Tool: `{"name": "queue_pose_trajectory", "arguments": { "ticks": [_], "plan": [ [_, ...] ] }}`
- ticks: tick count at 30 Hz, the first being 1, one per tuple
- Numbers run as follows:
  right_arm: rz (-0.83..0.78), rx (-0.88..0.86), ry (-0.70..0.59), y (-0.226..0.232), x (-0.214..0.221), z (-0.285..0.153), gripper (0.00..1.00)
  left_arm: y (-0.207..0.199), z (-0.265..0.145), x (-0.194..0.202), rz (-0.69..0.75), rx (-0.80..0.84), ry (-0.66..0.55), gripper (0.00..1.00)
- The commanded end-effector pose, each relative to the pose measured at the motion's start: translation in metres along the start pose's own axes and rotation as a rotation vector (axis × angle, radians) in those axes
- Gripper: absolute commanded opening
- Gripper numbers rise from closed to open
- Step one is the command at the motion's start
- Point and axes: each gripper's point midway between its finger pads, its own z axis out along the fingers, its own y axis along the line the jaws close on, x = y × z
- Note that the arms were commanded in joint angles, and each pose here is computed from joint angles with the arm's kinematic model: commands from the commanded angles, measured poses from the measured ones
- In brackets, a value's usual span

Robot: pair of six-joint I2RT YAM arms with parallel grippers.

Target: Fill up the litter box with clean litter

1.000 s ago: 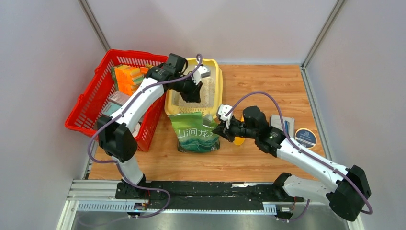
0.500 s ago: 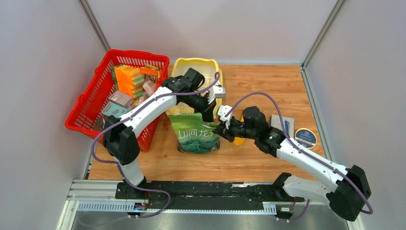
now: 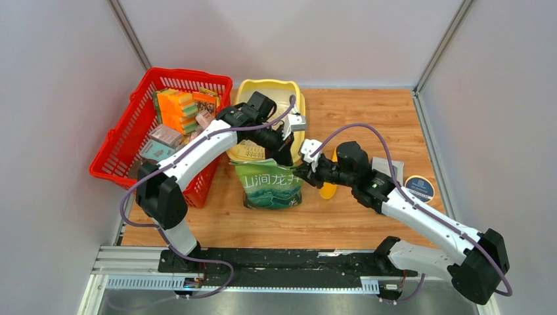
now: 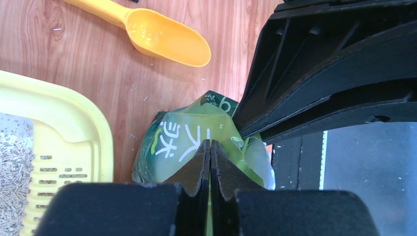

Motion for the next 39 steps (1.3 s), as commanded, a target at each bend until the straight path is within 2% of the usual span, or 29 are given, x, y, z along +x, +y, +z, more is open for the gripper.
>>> {"name": "queue_pose_trajectory", "arguments": {
  "ticks": [1, 3, 9, 14, 17, 20, 22, 28, 32, 39],
  "plan": [
    [-0.080, 0.094, -0.091, -0.022, -0.040, -0.013, 0.22, -0.019, -0.007, -0.012, 0.002, 0.038, -0.046, 0.04],
    [-0.074, 0.099, -0.087, -0.023, -0.037, -0.012, 0.31, -0.018, -0.007, -0.013, 0.001, 0.034, -0.048, 0.04],
    [-0.006, 0.120, -0.090, -0.028, -0.035, -0.010, 0.47, -0.018, -0.009, -0.012, -0.003, 0.028, -0.046, 0.03],
    [0.017, 0.124, -0.098, -0.031, -0.038, -0.009, 0.48, -0.017, -0.009, -0.010, -0.011, 0.020, -0.040, 0.02],
    [0.020, 0.097, -0.097, -0.026, -0.038, -0.009, 0.44, -0.011, -0.008, -0.011, -0.015, -0.007, -0.039, 0.02],
    [0.030, 0.049, -0.087, -0.017, -0.032, -0.007, 0.34, -0.004, -0.007, -0.012, -0.027, -0.041, -0.037, 0.02],
    [0.032, 0.036, -0.086, -0.014, -0.032, -0.007, 0.32, -0.001, -0.007, -0.013, -0.029, -0.052, -0.038, 0.02],
    [0.003, 0.139, -0.079, -0.035, -0.037, -0.015, 0.47, 0.000, -0.006, -0.012, -0.031, -0.049, -0.035, 0.02],
    [0.026, 0.145, -0.074, -0.039, -0.037, -0.015, 0.61, 0.000, -0.006, -0.013, -0.031, -0.048, -0.036, 0.02],
    [0.115, 0.089, -0.067, -0.031, -0.030, -0.004, 0.67, 0.001, -0.008, -0.016, -0.030, -0.057, -0.044, 0.01]
  ]
}}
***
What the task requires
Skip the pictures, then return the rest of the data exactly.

Response for this exercise
Tool: `{"name": "queue_pose_trajectory", "arguments": { "ticks": [_], "plan": [ [_, ...] ] }}`
- ticks: tick count at 30 Hz, the first being 1, one per tuple
- Numbers run as follows:
  right_arm: rz (-0.83..0.78), rx (-0.88..0.86), ry (-0.70..0.59), y (-0.226..0.232), x (-0.214..0.221), z (-0.285..0.153), gripper (0.00..1.00)
  left_arm: y (-0.207..0.199), z (-0.265..0.145), x (-0.194..0.202), rz (-0.69..0.75), rx (-0.80..0.84), ry (-0.66..0.55), gripper (0.00..1.00)
- The commanded end-effector pose, each relative to the pose measured at the motion's start: translation in metres along the start pose's own axes and rotation as a rotation vector (axis × angle, radians) in those axes
- Gripper: absolute commanded opening
- Gripper numbers rise from closed to open
- Step one is the command at the motion's start
- Point and axes: each gripper's point midway between its finger pads, its own z axis out along the fingers, its own y axis along the line the jaws close on, x = y × z
- Note that the arms were commanded in joint angles, and each pose here is computed from joint angles with the arm's kinematic model: commands from the commanded angles, measured poses from the measured ones
- In brackets, a value's usual span

Robot: pair of six-joint I2RT YAM arms with parallel grippers.

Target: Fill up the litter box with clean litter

1.000 s ago: 
0.500 s ago: 
now: 
now: 

Motion for the next 39 steps (1.3 s), as commanded, a target at each bend until the straight path is within 2% of the usual span, or 29 are given, x, y, z along +x, +y, +z, more is open for the gripper.
>>> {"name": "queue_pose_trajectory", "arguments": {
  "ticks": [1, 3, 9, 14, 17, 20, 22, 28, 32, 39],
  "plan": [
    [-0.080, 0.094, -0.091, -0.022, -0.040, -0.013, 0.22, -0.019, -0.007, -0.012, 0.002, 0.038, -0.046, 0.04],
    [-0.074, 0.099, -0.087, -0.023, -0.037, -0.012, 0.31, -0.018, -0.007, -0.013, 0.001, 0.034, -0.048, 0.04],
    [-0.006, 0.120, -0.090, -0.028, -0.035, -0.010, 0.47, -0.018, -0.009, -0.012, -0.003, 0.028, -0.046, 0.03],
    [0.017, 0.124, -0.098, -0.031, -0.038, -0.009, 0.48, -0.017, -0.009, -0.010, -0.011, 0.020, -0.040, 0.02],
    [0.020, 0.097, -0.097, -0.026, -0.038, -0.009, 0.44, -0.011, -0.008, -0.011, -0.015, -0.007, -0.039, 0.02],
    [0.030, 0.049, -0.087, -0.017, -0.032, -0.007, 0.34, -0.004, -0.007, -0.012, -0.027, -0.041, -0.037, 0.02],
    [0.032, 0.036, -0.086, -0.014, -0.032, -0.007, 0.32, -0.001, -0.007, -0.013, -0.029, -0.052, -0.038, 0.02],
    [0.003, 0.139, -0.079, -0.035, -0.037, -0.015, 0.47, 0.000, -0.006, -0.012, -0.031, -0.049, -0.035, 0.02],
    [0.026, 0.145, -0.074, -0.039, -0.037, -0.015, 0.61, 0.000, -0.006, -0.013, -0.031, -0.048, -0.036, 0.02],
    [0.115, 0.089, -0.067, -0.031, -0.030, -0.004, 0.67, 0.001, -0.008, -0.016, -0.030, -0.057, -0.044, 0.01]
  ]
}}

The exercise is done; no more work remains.